A rather tired day, as a result of the usual gastro problems. (I've been impressed by my secretary Jane's recent adventures with a homeopath, who has hugely reduced her long-term allergies – I may try that myself.) To brighten myself up, I did various at-home things:
Henry James, Washington Square. I'd never read this short novel all the way through – over the past week, mostly on the bus, I was actually getting fascinated with it; I suppose as one gets older the Jamesian aesthetic gets considerably more attractive (long, complicated sentences; intricate relationships; and the sense of what time does to people). I was surprised to find myself actually experiencing suspense: as though the winding path towards a fairly obvious ending was as exciting as any action movie. Strange: it means that perhaps it's time to finally launch into his longer novels – if I've read any of them, it was so long ago, and so duty-oriented (a shame that so many powerful writers end up with their work turning into a demanding task – for instance I never have the patience for Conrad, or Meredith), that I've forgotten everything that mattered about them; but maybe now I would enjoy Golden Bowl and suchlike. Have to watch it, though: the inevitable, Jamesian, fall of dreams and loss of hopes might be a bit hard to take....

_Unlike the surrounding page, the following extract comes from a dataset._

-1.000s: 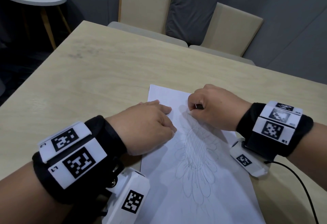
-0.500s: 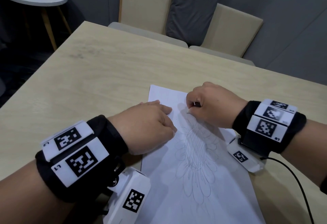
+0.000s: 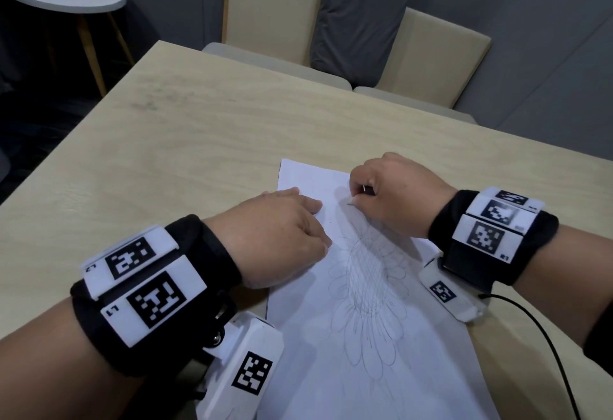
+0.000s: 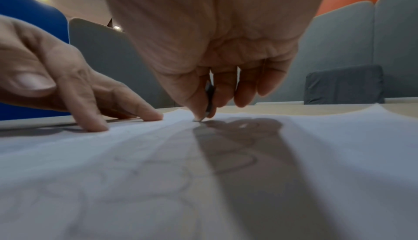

Kaidan, or Kwaidan, the Japanese movie (on my computer). Gorgeous, slow, fascinating: so many beautiful pictures, so many eerie turns in the tales. Since it's basically four ghost stories, it reminds me of how peculiar Japanese ghost stories always seem to me – although I'm finally getting used to some of their basic principles: ghosts are really, physically, dangerous; they prey on living beings with an arrogant, aristocratic hauteur that suggests samurai culture; and the transformations can be anticipated, as they almost always fall into certain patterns (fox into woman, badger into warrior, black hair, white skin, distorted faces; and of course beautifully appointed houses that are seen to be rotted ruins when daylight touches them – all homes for the ghosts that drove the capitol from Kyoto hundreds of years ago).
Such a wonderful movie – the ending so wittily inconclusive – but my favorite passage by far was the climax of the third tale, 'Hoichi the Earless', when the long-dead clan of the Heike recreate their haughtily beautiful court to listen to Hoichi tell them their own epic story. There is the amazing use of red banners – torn, rotting; whole; changing from moment to moment as the ghosts remember different times, or as they gain or lose power with the dawn. Such beautiful, vast pictures – touched with cold, of course: all of the memories of Dan-no-Ura (the famous place of the final battle of the Heike and the Genji – sort of the Japanese War of the Roses, except considerably more violent and tragic for the losers), all the formal arrangements of seated courtiers, are slightly blue, and the acting seems to come as though from a deep well – but then of course: they are all seven hundred years dead....
Candles and incense. The bowl of joss sticks next to Hoichi reminded me to burn some of my own incense; the picture of my fireplace, with its background of tiles that were an inexpensive 1930s imitation of the arts and crafts style, with the two candles and incense smoke wreathing upwards, was as beautiful as anything in the movie.
Dinner was also somewhat Japanese: there was leftover rice, with too much soy sauce in it; so I mixed it with leeks, cherry tomatoes, and eggs, and baked the whole into a small meal, with some roasted pumpkin seeds on the side. I should cook that way more often: vegetables, small things, in small combinations – I am usually too impatient and too hungry to eat that way, but it's certainly better for me. And, as with most real Japanese (restaurant) food, I feel a lot more alert afterward.
Then, having finished the almond butter turrón from Barcelona, I opened the last of the egg-yolk turrón. If you've never seen this, it's basically a sweet made from egg yolks and sugar, all roasted into a dark golden slab of candy – actually, I don't know if there are any other ingredients in it at all; in any case it's pretty wonderful. V., last year, had warned me that the egg one doesn't keep forever – since I bought it about two months ago now, it should be fine for another month I think.
And reading stories, in comfort on the couch. Naturally the movie led me back to Lafcadio Hearn's Kwaidan stories (I assume they transliterated the movie's Japanese title with the W, because of the Hearn stories?) – which, for all their slow movements, are really enjoyable now. (Try them on Gutenberg.) And another book of old stories I found in a charity shop last week – Somadeva's Kathasaritsagara (excerpts only I'm afraid – the whole original is apparently ten volumes of Sanskrit – thank goodness for Penguins). A lighter touch than the Japanese tales, and more comical – though it has a lot of peculiar moments (and can they really say those things about Parvati? – they seem to verge on heresy – of course that's what's so nice about polytheism: you don't have to like your gods).
And that's how I'm spending my winter night.